→ **Problem**: Exact reproduction is required for the lines below starting at the line with "(229, 374): 1.72" and ending at the line with "Horizontal field of view 45°, picture", both included. No other lines, and no pictures.

Excerpts from a dataset:
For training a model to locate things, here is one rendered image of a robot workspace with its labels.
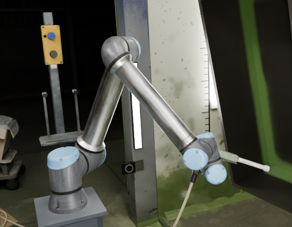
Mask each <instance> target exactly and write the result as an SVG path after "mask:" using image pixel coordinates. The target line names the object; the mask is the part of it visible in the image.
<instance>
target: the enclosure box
mask: <svg viewBox="0 0 292 227"><path fill-rule="evenodd" d="M198 4H199V9H200V14H201V19H202V26H203V31H204V36H205V41H206V46H207V53H208V58H209V63H210V68H211V74H212V80H213V85H214V90H215V95H216V101H217V107H218V111H219V117H220V123H221V128H222V133H223V139H224V144H225V150H226V151H227V152H230V153H233V154H236V155H237V156H239V157H240V158H242V159H246V160H249V161H252V162H255V163H258V164H261V165H267V166H269V167H270V170H269V171H268V172H266V171H264V170H262V169H259V168H256V167H253V166H250V165H247V164H244V163H241V162H237V164H234V163H231V162H228V165H229V172H230V177H231V182H232V185H233V186H235V187H237V188H239V189H241V190H243V191H245V192H248V193H250V194H252V195H254V196H256V197H258V198H260V199H262V200H264V201H266V202H269V203H271V204H273V205H275V206H277V207H279V208H281V209H283V210H285V211H287V212H290V213H292V0H198Z"/></svg>
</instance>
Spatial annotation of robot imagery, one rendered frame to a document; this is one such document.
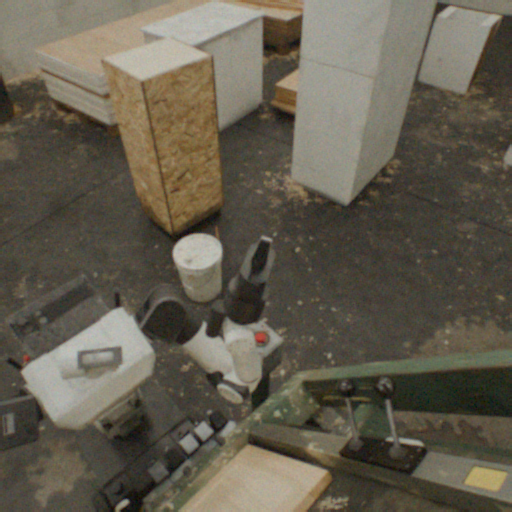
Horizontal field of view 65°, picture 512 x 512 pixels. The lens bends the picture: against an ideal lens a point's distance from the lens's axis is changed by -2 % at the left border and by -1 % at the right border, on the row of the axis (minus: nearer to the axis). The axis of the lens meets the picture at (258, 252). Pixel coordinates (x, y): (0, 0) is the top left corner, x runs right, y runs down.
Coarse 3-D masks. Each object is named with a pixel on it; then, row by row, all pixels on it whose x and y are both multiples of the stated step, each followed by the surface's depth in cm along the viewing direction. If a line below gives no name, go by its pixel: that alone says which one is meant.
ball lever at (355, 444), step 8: (344, 384) 77; (352, 384) 77; (344, 392) 76; (352, 392) 76; (352, 408) 77; (352, 416) 76; (352, 424) 76; (352, 432) 75; (352, 440) 76; (360, 440) 75; (352, 448) 75
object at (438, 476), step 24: (264, 432) 116; (288, 432) 105; (312, 432) 96; (312, 456) 90; (336, 456) 79; (432, 456) 61; (384, 480) 68; (408, 480) 61; (432, 480) 56; (456, 480) 53; (504, 480) 48; (456, 504) 54; (480, 504) 50; (504, 504) 46
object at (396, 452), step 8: (384, 376) 67; (376, 384) 67; (384, 384) 66; (392, 384) 66; (376, 392) 67; (384, 392) 66; (392, 392) 66; (392, 416) 66; (392, 424) 65; (392, 432) 65; (392, 448) 65; (400, 448) 64; (392, 456) 64; (400, 456) 63
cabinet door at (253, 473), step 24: (240, 456) 118; (264, 456) 107; (216, 480) 113; (240, 480) 104; (264, 480) 95; (288, 480) 87; (312, 480) 81; (192, 504) 109; (216, 504) 100; (240, 504) 92; (264, 504) 85; (288, 504) 78
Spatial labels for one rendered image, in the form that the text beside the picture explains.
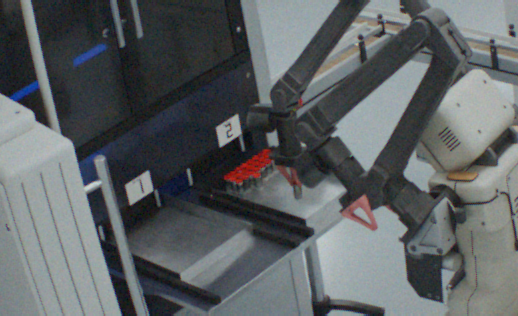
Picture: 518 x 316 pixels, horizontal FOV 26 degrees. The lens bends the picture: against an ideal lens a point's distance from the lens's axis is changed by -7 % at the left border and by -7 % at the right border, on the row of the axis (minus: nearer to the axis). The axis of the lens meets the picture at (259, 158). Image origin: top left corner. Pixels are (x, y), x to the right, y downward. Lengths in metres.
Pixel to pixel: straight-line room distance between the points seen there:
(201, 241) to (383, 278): 1.41
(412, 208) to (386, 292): 1.90
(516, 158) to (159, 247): 1.05
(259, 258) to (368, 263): 1.54
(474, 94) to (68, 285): 0.94
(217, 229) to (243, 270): 0.22
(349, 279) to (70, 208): 2.29
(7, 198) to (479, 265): 1.09
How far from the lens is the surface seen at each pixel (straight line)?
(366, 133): 5.36
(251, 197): 3.21
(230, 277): 2.90
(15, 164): 2.15
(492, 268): 2.62
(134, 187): 3.08
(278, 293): 3.61
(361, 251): 4.53
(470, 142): 2.42
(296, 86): 2.91
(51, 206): 2.20
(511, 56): 3.73
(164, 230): 3.15
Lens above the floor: 2.46
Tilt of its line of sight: 28 degrees down
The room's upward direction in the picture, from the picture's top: 11 degrees counter-clockwise
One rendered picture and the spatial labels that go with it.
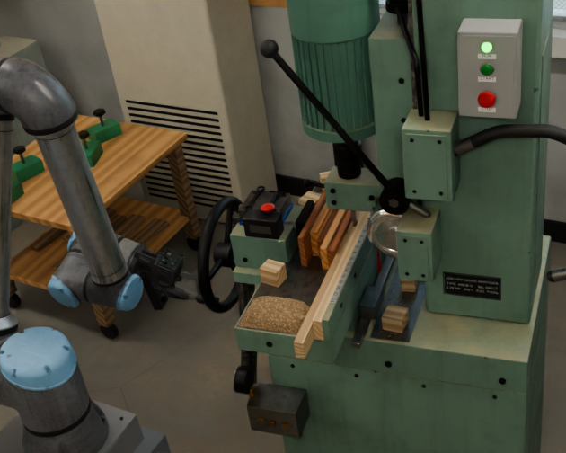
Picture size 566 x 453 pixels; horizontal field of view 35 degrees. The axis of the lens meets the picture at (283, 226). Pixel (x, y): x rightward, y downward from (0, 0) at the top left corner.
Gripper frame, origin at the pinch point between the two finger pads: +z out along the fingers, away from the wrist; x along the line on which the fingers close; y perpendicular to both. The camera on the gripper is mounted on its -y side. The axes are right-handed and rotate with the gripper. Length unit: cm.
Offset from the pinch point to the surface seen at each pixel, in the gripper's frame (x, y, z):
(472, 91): -14, 88, 42
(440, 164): -16, 73, 42
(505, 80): -14, 92, 47
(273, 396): -22.9, 2.0, 26.7
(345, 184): 0, 49, 25
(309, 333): -33, 37, 31
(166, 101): 124, -37, -65
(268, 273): -16.7, 31.5, 16.8
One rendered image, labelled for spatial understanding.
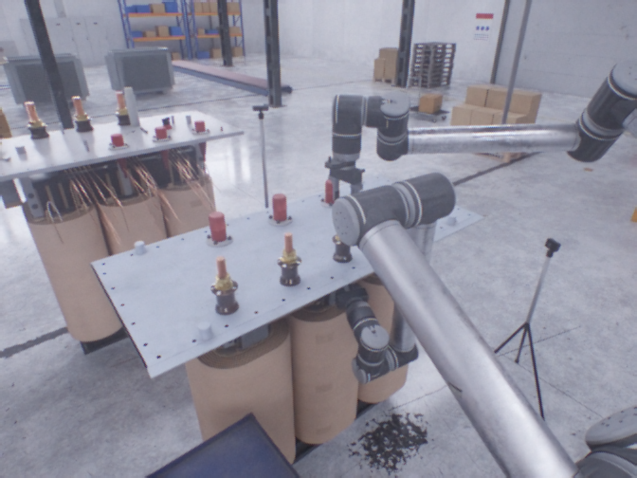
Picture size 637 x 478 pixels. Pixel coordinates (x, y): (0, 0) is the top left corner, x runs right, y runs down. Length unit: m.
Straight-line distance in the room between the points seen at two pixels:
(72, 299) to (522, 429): 2.82
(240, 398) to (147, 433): 1.25
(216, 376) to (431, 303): 0.99
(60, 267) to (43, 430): 1.02
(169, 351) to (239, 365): 0.40
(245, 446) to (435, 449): 1.42
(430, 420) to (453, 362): 1.94
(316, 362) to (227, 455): 0.59
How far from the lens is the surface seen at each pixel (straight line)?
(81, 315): 3.30
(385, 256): 1.09
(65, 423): 3.26
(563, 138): 1.74
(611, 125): 1.68
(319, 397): 2.22
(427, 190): 1.27
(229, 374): 1.72
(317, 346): 1.96
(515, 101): 8.01
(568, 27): 15.31
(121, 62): 13.65
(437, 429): 2.92
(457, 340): 1.02
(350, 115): 1.47
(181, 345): 1.40
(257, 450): 1.71
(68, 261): 3.07
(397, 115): 1.44
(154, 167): 3.15
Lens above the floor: 2.29
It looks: 29 degrees down
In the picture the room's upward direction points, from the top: straight up
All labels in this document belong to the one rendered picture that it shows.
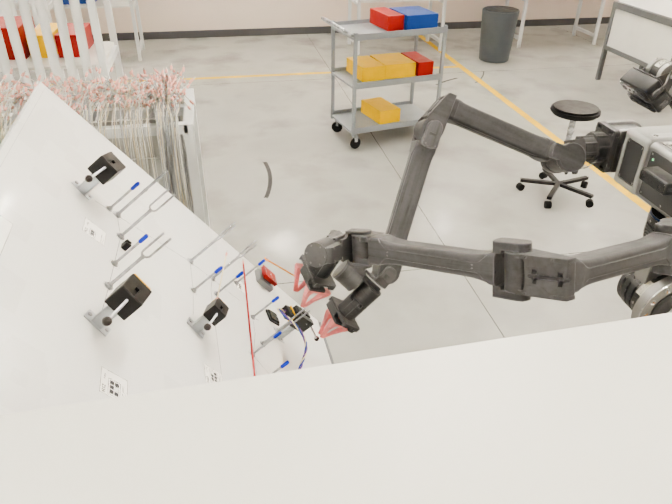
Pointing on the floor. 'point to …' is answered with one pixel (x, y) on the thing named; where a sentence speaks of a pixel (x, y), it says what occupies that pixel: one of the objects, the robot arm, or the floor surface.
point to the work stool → (574, 109)
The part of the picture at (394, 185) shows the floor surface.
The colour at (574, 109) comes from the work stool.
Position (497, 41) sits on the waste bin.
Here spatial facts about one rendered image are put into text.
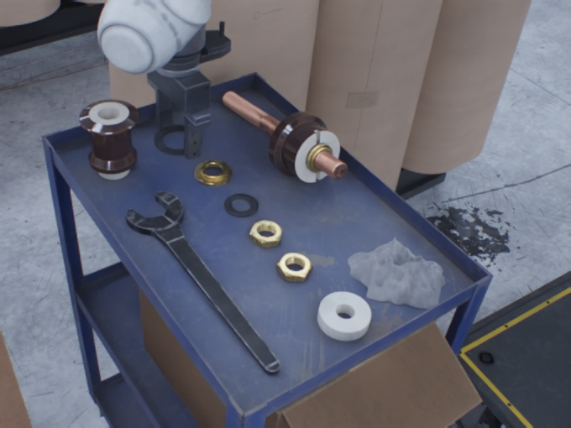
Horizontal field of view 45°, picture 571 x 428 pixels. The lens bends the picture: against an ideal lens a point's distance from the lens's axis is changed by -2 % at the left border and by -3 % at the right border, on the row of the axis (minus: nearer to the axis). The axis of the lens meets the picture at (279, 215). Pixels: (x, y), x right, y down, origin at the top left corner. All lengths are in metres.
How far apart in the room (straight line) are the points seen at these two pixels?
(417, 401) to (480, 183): 1.79
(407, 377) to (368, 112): 0.99
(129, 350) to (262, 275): 0.45
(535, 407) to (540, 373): 0.10
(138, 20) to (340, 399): 0.56
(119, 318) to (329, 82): 0.81
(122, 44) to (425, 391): 0.63
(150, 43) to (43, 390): 1.29
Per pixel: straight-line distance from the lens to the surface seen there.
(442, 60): 2.13
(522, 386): 1.72
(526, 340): 1.81
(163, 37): 0.88
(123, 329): 1.42
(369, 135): 1.94
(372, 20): 1.73
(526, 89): 3.45
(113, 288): 1.49
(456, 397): 1.08
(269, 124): 1.21
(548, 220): 2.70
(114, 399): 1.78
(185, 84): 1.12
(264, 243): 1.05
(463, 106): 2.25
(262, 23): 1.47
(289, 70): 1.59
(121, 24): 0.88
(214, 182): 1.15
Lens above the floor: 1.63
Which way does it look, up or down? 42 degrees down
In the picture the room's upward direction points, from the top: 7 degrees clockwise
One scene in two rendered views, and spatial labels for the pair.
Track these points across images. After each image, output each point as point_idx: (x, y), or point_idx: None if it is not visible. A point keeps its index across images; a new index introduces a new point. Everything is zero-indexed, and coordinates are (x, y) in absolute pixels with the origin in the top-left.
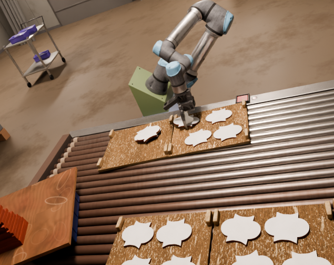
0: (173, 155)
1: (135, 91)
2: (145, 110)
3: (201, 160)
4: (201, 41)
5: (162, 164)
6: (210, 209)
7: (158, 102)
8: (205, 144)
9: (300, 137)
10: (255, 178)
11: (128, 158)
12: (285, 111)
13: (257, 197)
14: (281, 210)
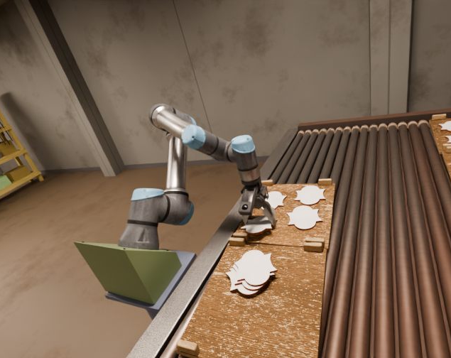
0: (328, 242)
1: (136, 257)
2: (155, 287)
3: (342, 224)
4: (178, 150)
5: (335, 265)
6: None
7: (168, 258)
8: (321, 212)
9: (341, 165)
10: (398, 184)
11: (300, 311)
12: (297, 168)
13: (430, 184)
14: None
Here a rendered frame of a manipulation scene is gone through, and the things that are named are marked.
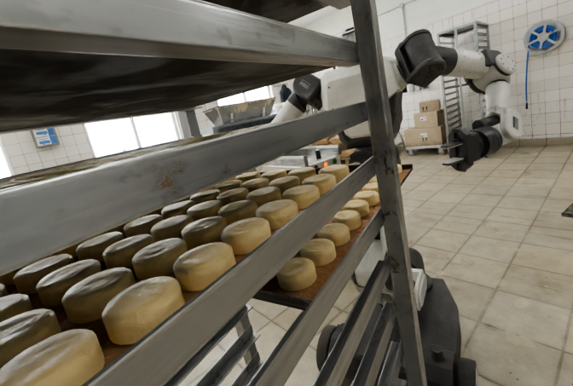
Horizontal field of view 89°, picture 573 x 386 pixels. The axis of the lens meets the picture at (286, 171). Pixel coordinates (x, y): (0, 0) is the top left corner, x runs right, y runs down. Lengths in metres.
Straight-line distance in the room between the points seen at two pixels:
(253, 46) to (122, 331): 0.22
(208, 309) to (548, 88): 5.35
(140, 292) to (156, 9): 0.19
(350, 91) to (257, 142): 0.86
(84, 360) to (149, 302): 0.04
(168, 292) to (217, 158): 0.10
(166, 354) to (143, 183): 0.09
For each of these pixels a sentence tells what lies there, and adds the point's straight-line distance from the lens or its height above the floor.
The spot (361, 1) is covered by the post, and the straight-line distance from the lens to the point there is 0.50.
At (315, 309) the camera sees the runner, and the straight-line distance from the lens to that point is 0.32.
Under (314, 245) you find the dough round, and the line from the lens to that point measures 0.43.
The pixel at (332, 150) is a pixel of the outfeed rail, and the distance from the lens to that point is 1.94.
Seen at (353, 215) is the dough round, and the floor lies 0.97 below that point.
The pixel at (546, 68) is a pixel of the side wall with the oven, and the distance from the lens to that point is 5.42.
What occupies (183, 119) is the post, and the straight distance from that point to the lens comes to 0.75.
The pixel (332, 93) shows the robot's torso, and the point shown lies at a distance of 1.10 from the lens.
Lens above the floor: 1.16
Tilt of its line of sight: 11 degrees down
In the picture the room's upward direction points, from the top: 12 degrees counter-clockwise

→ **Result of this exercise**:
(229, 374): 1.72
(317, 346): 1.96
(515, 101): 8.01
(568, 27): 15.31
(121, 62): 13.65
(437, 429): 2.92
(457, 340): 1.02
(350, 115): 1.47
(181, 345): 1.40
(257, 450): 1.71
(68, 261): 3.07
(397, 115): 1.44
(154, 167): 3.15
Lens above the floor: 2.29
It looks: 29 degrees down
In the picture the room's upward direction points, from the top: straight up
All labels in this document belong to the one rendered picture that it shows.
Pointing on the floor. 'point to …' is answered with one pixel (x, y) on the thing named; where a sentence speaks of a pixel (x, y), it says what occupies that pixel: one of the objects, the robot arm, or the floor surface.
point to the work stool → (574, 109)
The part of the picture at (394, 185) shows the floor surface.
The colour at (574, 109) comes from the work stool.
Position (497, 41) sits on the waste bin.
Here spatial facts about one rendered image are put into text.
Horizontal field of view 45°, picture 571 x 428 pixels. The lens bends the picture: against an ideal lens a point's distance from the lens's axis is changed by -2 % at the left border and by -3 % at the right border, on the row of the axis (minus: nearer to the axis). The axis of the lens meets the picture at (279, 215). Pixels: (x, y), x right, y down, origin at the top left corner. All lengths are in metres.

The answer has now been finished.